**Stored records**.
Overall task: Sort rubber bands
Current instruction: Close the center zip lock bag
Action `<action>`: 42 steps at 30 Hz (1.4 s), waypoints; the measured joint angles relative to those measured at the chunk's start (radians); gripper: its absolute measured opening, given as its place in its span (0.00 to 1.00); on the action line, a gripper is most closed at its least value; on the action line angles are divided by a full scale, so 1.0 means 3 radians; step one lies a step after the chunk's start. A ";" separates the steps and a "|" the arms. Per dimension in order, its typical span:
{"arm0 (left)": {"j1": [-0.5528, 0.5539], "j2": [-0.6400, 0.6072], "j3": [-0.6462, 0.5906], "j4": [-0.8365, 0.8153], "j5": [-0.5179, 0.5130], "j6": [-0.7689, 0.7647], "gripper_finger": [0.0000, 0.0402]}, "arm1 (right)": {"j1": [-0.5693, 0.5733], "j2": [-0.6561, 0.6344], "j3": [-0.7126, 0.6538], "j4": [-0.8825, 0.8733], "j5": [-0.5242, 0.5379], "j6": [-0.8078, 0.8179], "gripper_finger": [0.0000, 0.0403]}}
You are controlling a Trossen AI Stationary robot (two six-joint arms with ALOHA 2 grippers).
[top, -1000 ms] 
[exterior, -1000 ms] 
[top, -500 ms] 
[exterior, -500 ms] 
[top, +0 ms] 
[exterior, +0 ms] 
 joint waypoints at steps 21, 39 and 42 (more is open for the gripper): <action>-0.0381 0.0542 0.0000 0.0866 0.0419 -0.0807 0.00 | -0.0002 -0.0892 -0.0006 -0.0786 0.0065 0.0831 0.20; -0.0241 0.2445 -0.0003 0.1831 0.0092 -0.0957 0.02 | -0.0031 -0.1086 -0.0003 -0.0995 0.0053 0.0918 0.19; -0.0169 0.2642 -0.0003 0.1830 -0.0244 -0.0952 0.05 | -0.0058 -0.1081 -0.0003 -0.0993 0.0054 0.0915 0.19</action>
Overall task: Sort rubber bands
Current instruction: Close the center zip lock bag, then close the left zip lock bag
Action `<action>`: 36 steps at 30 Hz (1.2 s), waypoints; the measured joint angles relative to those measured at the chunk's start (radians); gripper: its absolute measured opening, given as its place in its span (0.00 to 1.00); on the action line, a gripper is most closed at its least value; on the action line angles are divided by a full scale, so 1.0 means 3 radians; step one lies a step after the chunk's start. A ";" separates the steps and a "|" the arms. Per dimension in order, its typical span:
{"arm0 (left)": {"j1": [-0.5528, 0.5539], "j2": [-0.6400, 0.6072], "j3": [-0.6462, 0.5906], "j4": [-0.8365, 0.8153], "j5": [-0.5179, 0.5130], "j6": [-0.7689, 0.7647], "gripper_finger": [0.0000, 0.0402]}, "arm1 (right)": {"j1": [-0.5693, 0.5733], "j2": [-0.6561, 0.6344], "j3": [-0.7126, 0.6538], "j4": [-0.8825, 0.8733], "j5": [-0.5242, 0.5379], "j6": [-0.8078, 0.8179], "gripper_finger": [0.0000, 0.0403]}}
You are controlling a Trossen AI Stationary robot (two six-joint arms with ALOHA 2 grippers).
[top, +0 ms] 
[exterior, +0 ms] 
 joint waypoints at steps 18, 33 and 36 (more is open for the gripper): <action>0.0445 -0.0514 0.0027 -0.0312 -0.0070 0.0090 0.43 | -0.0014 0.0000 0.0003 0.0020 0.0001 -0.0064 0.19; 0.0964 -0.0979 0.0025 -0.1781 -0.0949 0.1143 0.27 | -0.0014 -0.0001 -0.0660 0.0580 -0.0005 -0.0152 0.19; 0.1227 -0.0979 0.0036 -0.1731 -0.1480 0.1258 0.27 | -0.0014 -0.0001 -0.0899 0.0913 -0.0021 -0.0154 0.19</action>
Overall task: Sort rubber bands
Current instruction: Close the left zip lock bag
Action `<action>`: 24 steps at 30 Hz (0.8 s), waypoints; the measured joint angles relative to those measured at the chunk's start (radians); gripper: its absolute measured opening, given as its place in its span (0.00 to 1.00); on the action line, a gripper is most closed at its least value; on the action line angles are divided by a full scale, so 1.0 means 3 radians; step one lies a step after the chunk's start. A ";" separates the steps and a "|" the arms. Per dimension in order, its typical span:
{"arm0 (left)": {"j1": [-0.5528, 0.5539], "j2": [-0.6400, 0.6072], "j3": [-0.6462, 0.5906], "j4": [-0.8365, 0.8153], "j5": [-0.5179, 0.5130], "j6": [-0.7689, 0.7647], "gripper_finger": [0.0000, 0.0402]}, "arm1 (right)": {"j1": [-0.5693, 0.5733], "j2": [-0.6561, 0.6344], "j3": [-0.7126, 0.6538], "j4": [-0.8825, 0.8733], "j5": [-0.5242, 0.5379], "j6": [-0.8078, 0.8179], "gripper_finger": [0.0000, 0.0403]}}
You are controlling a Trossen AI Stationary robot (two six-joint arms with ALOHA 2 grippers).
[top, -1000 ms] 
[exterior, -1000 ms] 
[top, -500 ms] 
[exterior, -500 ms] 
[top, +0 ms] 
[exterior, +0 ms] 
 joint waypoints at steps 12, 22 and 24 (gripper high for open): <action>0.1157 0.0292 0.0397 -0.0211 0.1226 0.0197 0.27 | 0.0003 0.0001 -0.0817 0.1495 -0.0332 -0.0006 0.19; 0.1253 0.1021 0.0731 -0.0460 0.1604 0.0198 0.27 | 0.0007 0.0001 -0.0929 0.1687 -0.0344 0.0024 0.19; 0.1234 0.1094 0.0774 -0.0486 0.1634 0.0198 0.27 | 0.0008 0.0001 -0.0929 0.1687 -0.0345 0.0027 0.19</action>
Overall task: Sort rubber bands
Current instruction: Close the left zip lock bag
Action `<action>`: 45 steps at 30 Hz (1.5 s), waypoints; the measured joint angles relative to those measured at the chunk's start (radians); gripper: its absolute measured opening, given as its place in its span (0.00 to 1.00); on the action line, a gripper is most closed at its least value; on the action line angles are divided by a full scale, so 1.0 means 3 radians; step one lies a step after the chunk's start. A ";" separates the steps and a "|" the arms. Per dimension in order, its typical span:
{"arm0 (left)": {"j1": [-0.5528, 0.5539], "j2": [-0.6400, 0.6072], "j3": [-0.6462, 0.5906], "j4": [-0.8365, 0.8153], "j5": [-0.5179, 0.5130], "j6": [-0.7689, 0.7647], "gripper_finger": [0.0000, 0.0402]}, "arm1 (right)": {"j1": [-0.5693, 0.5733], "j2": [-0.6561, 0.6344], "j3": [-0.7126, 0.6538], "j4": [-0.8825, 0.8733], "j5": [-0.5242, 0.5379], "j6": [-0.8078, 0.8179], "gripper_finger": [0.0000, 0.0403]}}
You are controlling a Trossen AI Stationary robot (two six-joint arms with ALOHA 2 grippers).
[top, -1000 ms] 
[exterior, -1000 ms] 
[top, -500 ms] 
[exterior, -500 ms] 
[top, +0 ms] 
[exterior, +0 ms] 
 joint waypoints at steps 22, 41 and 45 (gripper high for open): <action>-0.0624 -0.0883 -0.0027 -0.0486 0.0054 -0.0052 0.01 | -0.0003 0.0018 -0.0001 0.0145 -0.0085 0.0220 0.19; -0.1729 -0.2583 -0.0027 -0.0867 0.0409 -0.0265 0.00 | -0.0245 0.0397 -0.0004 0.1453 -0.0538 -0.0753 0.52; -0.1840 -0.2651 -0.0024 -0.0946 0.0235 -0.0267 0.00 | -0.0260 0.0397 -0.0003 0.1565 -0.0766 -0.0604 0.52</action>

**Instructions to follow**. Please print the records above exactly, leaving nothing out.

**Result of the task**.
Overall task: Sort rubber bands
Current instruction: Close the center zip lock bag
Action `<action>`: 42 steps at 30 Hz (1.4 s), waypoints; the measured joint angles relative to those measured at the chunk's start (radians); gripper: its absolute measured opening, given as its place in its span (0.00 to 1.00); on the action line, a gripper is most closed at its least value; on the action line angles are divided by a full scale, so 1.0 means 3 radians; step one lies a step after the chunk's start. A ";" separates the steps and a "|" the arms. Per dimension in order, its typical span:
{"arm0 (left)": {"j1": [-0.5528, 0.5539], "j2": [-0.6400, 0.6072], "j3": [-0.6462, 0.5906], "j4": [-0.8365, 0.8153], "j5": [-0.5179, 0.5130], "j6": [-0.7689, 0.7647], "gripper_finger": [0.0000, 0.0402]}, "arm1 (right)": {"j1": [-0.5693, 0.5733], "j2": [-0.6561, 0.6344], "j3": [-0.7126, 0.6538], "j4": [-0.8825, 0.8733], "j5": [-0.5242, 0.5379], "j6": [-0.8078, 0.8179], "gripper_finger": [0.0000, 0.0403]}}
You are controlling a Trossen AI Stationary robot (two six-joint arms with ALOHA 2 grippers).
[top, -1000 ms] 
[exterior, -1000 ms] 
[top, -500 ms] 
[exterior, -500 ms] 
[top, +0 ms] 
[exterior, +0 ms] 
 joint waypoints at steps 21, 39 and 42 (more is open for the gripper): <action>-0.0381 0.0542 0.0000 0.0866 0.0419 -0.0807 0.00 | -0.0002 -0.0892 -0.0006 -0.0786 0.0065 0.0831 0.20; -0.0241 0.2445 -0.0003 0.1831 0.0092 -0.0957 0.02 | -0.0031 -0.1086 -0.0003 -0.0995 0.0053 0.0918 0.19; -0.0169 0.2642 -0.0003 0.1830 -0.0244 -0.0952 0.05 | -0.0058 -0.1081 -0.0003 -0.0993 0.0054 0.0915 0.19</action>
Overall task: Sort rubber bands
Current instruction: Close the center zip lock bag, then close the left zip lock bag
Action `<action>`: 36 steps at 30 Hz (1.2 s), waypoints; the measured joint angles relative to those measured at the chunk's start (radians); gripper: its absolute measured opening, given as its place in its span (0.00 to 1.00); on the action line, a gripper is most closed at its least value; on the action line angles are divided by a full scale, so 1.0 means 3 radians; step one lies a step after the chunk's start. A ";" separates the steps and a "|" the arms. Per dimension in order, its typical span:
{"arm0 (left)": {"j1": [-0.5528, 0.5539], "j2": [-0.6400, 0.6072], "j3": [-0.6462, 0.5906], "j4": [-0.8365, 0.8153], "j5": [-0.5179, 0.5130], "j6": [-0.7689, 0.7647], "gripper_finger": [0.0000, 0.0402]}, "arm1 (right)": {"j1": [-0.5693, 0.5733], "j2": [-0.6561, 0.6344], "j3": [-0.7126, 0.6538], "j4": [-0.8825, 0.8733], "j5": [-0.5242, 0.5379], "j6": [-0.8078, 0.8179], "gripper_finger": [0.0000, 0.0403]}}
You are controlling a Trossen AI Stationary robot (two six-joint arms with ALOHA 2 grippers).
[top, +0 ms] 
[exterior, +0 ms] 
 joint waypoints at steps 18, 33 and 36 (more is open for the gripper): <action>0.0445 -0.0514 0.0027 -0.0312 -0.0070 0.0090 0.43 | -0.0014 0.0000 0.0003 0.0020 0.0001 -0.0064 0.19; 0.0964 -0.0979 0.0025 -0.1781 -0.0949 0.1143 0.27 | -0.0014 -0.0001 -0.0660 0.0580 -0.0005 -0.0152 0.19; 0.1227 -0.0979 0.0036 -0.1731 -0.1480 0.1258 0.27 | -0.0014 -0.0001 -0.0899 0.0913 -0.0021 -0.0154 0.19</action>
Overall task: Sort rubber bands
Current instruction: Close the left zip lock bag
Action `<action>`: 24 steps at 30 Hz (0.8 s), waypoints; the measured joint angles relative to those measured at the chunk's start (radians); gripper: its absolute measured opening, given as its place in its span (0.00 to 1.00); on the action line, a gripper is most closed at its least value; on the action line angles are divided by a full scale, so 1.0 means 3 radians; step one lies a step after the chunk's start. A ";" separates the steps and a "|" the arms. Per dimension in order, its typical span:
{"arm0 (left)": {"j1": [-0.5528, 0.5539], "j2": [-0.6400, 0.6072], "j3": [-0.6462, 0.5906], "j4": [-0.8365, 0.8153], "j5": [-0.5179, 0.5130], "j6": [-0.7689, 0.7647], "gripper_finger": [0.0000, 0.0402]}, "arm1 (right)": {"j1": [-0.5693, 0.5733], "j2": [-0.6561, 0.6344], "j3": [-0.7126, 0.6538], "j4": [-0.8825, 0.8733], "j5": [-0.5242, 0.5379], "j6": [-0.8078, 0.8179], "gripper_finger": [0.0000, 0.0403]}}
You are controlling a Trossen AI Stationary robot (two six-joint arms with ALOHA 2 grippers).
[top, -1000 ms] 
[exterior, -1000 ms] 
[top, -500 ms] 
[exterior, -500 ms] 
[top, +0 ms] 
[exterior, +0 ms] 
 joint waypoints at steps 12, 22 and 24 (gripper high for open): <action>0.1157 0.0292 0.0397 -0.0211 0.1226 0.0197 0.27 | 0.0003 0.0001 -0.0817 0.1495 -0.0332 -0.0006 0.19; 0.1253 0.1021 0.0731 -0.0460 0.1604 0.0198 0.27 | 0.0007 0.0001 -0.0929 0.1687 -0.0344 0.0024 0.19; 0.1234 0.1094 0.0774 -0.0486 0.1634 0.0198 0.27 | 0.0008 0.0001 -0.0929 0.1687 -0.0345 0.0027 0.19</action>
Overall task: Sort rubber bands
Current instruction: Close the left zip lock bag
Action `<action>`: 45 steps at 30 Hz (1.5 s), waypoints; the measured joint angles relative to those measured at the chunk's start (radians); gripper: its absolute measured opening, given as its place in its span (0.00 to 1.00); on the action line, a gripper is most closed at its least value; on the action line angles are divided by a full scale, so 1.0 means 3 radians; step one lies a step after the chunk's start. A ";" separates the steps and a "|" the arms. Per dimension in order, its typical span:
{"arm0 (left)": {"j1": [-0.5528, 0.5539], "j2": [-0.6400, 0.6072], "j3": [-0.6462, 0.5906], "j4": [-0.8365, 0.8153], "j5": [-0.5179, 0.5130], "j6": [-0.7689, 0.7647], "gripper_finger": [0.0000, 0.0402]}, "arm1 (right)": {"j1": [-0.5693, 0.5733], "j2": [-0.6561, 0.6344], "j3": [-0.7126, 0.6538], "j4": [-0.8825, 0.8733], "j5": [-0.5242, 0.5379], "j6": [-0.8078, 0.8179], "gripper_finger": [0.0000, 0.0403]}}
You are controlling a Trossen AI Stationary robot (two six-joint arms with ALOHA 2 grippers).
[top, -1000 ms] 
[exterior, -1000 ms] 
[top, -500 ms] 
[exterior, -500 ms] 
[top, +0 ms] 
[exterior, +0 ms] 
 joint waypoints at steps 22, 41 and 45 (gripper high for open): <action>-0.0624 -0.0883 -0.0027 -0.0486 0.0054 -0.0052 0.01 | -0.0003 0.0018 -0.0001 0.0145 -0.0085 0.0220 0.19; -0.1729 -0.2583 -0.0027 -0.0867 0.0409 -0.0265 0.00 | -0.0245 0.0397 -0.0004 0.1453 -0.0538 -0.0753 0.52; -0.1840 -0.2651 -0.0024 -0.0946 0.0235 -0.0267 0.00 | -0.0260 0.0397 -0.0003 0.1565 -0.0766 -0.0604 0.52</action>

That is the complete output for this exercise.